Rió entre dientes y dejó caer la colilla al suelo.

—¡Caray, Lou! Me gusta oírte hablar así… Nunca te había oído hablar así… pero se está haciendo tarde y…

—Si, Johnnie —seguí—. Vivimos en un mundo absurdo, corrompido y me temo que seguirá siendo así. Te diré por qué. Porque nadie, o casi nadie, tiene nada en contra. No ven que las cosas están corrompidas, y no se sienten preocupados. Lo que les fastidia son los chicos como tú. La gente que tiene ganas de beber y bebe. La gente que quiere algo y lo toma sin pedirlo a nadie. La gente que sabe lo que le conviene, y no admite que se le convenza de lo contrario… Los chicos como tú no les asustan, y se arrojan sobre vosotros. Y me parece que lo seguirán haciendo cada vez más al correr del tiempo. Tú me preguntarás que por qué sigo yo ahí, sabiendo eso, y sería difícil explicártelo. Creo que vivo con un pie en cada lado, Johnnie. Los planté hace tiempo, y ahora he echado raíces, y no puedo moverme ni saltar. Lo único que puedo hacer es esperar a que me parta en dos. Justo por la mitad. Eso es lo único que puedo hacer… Pero tú, Johnnie… Bueno, quizás hiciste lo que debías. Quizá sea mejor así. Porque las cosas van a ir de mal en peor, muchacho, y ya sé lo mal que han ido hasta ahora.

—No te… entiendo.

—La maté yo, Johnnie. Les maté a los dos. Y no digas que es imposible que lo haya hecho y que yo no soy así, porque no lo sabes.

—Yo… —empezó a incorporarse, y se dejó caer otra vez—. Yo estoy seguro de que tenías motivos para hacerlo, Lou. Estoy seguro de que ellos se lo merecían.

—Nadie merece eso —murmuré—. Pero tenía un motivo, claro que sí.
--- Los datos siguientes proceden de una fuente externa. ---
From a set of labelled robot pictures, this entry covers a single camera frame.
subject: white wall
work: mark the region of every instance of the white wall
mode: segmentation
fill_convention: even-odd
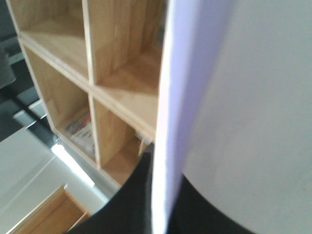
[[[257,233],[311,233],[312,1],[237,1],[230,22],[184,173]]]
[[[0,213],[6,199],[18,194],[53,157],[26,129],[0,142]]]

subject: wooden panel
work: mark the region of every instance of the wooden panel
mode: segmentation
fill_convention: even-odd
[[[88,213],[79,208],[63,186],[39,204],[9,234],[61,234]]]
[[[66,14],[68,0],[7,0],[16,31],[54,16]]]
[[[76,199],[68,190],[64,189],[64,192],[66,196],[84,213],[87,214],[88,217],[90,217],[90,213],[87,211],[86,207],[83,206],[79,200]]]
[[[88,106],[87,94],[25,48],[54,126]]]
[[[89,217],[90,217],[90,215],[89,215],[88,213],[84,213],[84,214],[77,220],[77,222],[73,224],[73,226],[72,226],[69,230],[71,230],[73,227],[79,225],[80,223],[83,223],[83,222],[86,221]]]
[[[140,140],[136,137],[119,151],[108,163],[102,166],[102,168],[114,178],[120,185],[123,185],[129,178],[137,163],[138,150]]]
[[[97,164],[97,168],[101,169],[101,156],[100,156],[100,142],[98,140],[98,128],[97,128],[97,119],[96,119],[96,110],[95,110],[95,100],[94,97],[89,94],[89,106],[90,106],[90,115],[92,121],[92,131],[94,138],[94,150],[95,150],[95,161]]]
[[[58,206],[30,234],[61,234],[72,227],[83,212],[69,198]]]
[[[148,11],[152,17],[158,16],[153,13],[157,6],[161,4]],[[144,35],[151,37],[151,33],[143,33],[151,21],[145,21],[147,0],[83,0],[83,13],[91,83],[99,83],[136,58],[142,51]]]
[[[81,8],[72,14],[82,17]],[[20,40],[66,76],[88,79],[83,24],[70,15],[59,16],[21,31]]]
[[[91,92],[117,116],[155,139],[161,49],[152,47],[103,80]]]
[[[94,101],[100,163],[105,165],[135,135],[134,130],[114,113]]]
[[[51,196],[38,205],[28,216],[26,216],[16,227],[10,231],[10,234],[30,233],[38,226],[51,211],[55,210],[67,199],[63,187],[58,188]]]
[[[68,2],[69,15],[83,25],[82,2],[81,0],[70,0]]]

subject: cubby shelf
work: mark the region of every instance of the cubby shelf
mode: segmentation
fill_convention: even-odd
[[[6,0],[51,129],[123,184],[154,141],[163,0]],[[95,155],[67,127],[90,112]]]
[[[99,101],[150,140],[155,139],[161,48],[153,46],[93,89]]]

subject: wooden cabinet
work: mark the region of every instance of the wooden cabinet
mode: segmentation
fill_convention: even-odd
[[[119,184],[154,141],[162,0],[7,0],[52,130]],[[90,112],[95,155],[66,127]]]

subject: shelf compartment
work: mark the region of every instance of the shelf compartment
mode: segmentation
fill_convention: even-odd
[[[95,156],[72,140],[66,130],[70,124],[90,112],[88,94],[27,47],[24,50],[34,84],[44,100],[51,129],[79,155],[87,155],[95,162]]]
[[[103,105],[151,141],[156,134],[160,61],[161,48],[153,46],[92,90]]]
[[[164,0],[82,2],[92,84],[156,43]]]
[[[115,181],[123,185],[139,162],[140,140],[133,137],[110,161],[102,165]]]
[[[10,1],[22,44],[64,75],[88,81],[80,0]]]
[[[138,162],[139,139],[127,123],[96,99],[90,100],[100,168],[123,184]]]
Vagamente, a lo lejos, como el mugido de un fantasma, se oían las sirenas de la refinería que marcaban el cambio de turno. Vi en la imaginación a los obreros que ocupaban su puesto de trabajo y a los que lo dejaban. Metían las cestas de la comida en el coche. Iban a casa y jugaban con sus críos, bebían cerveza, miraban la televisión, engañaban a sus mujeres y… como si no ocurriese nada. Como si un chico no fuese a morir y un hombre, parte de un hombre, no muriese también con él.

—Lou…

—Si, Johnnie.

Era una afirmación, no una pregunta.

—¿Quieres decir que yo… que yo tendré que pagar por ti? Yo…

—No —dije—. O sí.

—N-no sé… ¡No puedo, Lou! Por Dios… ¡No puedo! No puedo pasar por…

Le calmé haciéndole tumbar de nuevo en el jergón. Le pasé la mano por el pelo, le acaricié suavemente la barbilla, empujándola hacia atrás.
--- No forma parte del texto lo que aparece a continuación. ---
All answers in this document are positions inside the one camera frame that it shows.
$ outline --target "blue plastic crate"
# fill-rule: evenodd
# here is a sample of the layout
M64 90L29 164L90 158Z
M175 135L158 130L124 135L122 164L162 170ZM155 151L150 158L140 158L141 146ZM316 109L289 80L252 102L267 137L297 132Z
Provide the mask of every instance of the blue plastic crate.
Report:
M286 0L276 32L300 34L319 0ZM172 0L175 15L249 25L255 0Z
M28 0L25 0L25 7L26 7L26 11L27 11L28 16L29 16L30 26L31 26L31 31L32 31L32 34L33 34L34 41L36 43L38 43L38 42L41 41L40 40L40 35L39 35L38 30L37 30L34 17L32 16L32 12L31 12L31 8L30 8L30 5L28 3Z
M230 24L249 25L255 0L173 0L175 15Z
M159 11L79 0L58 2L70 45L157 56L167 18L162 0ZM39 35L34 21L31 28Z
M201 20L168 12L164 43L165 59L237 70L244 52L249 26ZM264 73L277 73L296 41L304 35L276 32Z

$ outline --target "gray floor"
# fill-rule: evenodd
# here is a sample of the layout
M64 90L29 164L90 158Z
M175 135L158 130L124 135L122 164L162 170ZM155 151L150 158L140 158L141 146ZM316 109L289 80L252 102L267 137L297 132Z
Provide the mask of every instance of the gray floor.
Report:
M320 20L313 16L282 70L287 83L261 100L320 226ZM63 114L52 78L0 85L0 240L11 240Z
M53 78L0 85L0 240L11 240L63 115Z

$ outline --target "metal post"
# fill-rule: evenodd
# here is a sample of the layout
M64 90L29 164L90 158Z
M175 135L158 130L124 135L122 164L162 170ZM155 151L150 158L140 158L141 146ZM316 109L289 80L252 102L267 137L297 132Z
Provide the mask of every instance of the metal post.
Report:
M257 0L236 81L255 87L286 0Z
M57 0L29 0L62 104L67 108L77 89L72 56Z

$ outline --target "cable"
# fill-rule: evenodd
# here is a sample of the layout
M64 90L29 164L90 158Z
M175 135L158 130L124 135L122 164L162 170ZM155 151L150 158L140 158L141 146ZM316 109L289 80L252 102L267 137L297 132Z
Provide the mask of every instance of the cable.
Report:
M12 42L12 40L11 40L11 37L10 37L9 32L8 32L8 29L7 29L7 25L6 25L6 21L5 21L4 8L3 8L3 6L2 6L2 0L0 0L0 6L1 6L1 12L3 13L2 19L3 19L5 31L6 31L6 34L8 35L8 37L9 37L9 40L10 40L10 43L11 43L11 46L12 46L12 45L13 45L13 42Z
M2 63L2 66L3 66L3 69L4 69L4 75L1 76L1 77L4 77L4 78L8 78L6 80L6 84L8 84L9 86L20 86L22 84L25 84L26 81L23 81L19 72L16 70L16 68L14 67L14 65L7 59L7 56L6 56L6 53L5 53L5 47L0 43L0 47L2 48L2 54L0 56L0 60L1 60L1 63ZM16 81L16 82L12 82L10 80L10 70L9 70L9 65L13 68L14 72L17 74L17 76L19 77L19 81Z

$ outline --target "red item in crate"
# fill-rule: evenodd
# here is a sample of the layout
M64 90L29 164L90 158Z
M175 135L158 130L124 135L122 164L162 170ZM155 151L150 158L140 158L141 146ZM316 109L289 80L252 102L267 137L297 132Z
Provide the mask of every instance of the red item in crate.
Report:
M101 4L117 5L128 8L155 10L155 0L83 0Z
—«Hay un tiempo de paz —recité—, y un tiempo de guerra. Un tiempo de siembra y un tiempo de cosecha. Un tiempo para vivir y un tiempo para morir…»

—L-lou…

—A mí me duele más que a ti.

Con un golpe seco, descargué el filo de la mano sobre su laringe. Luego me incliné para desabrocharle el cinturón.

… Llamé a la puerta y al momento vino el carcelero. Entreabrió la puerta, salí y volví a cerrar.

—¿Algún problema, Lou?

—No. Estaba lo más tranquilo del mundo. Creo que ya tenemos el caso resuelto.

—¿Va a hablar?

—Otros lo han hecho antes —me encogí de hombros.

Subí y le conté a Howard Hendricks que había tenido una larga conversación con Johnnie y que parecía habérselo tomado muy buen.

—Déjenle solo una hora o dos —aconsejé—. He hecho todo lo posible. Si no he conseguido que vea la luz, no la verá nunca.

—De acuerdo, Lou, de acuerdo. Conozco su fama. ¿Quiere que le llame cuando le haya visto?

—Si, me gustaría. Siento curiosidad por saber si habla.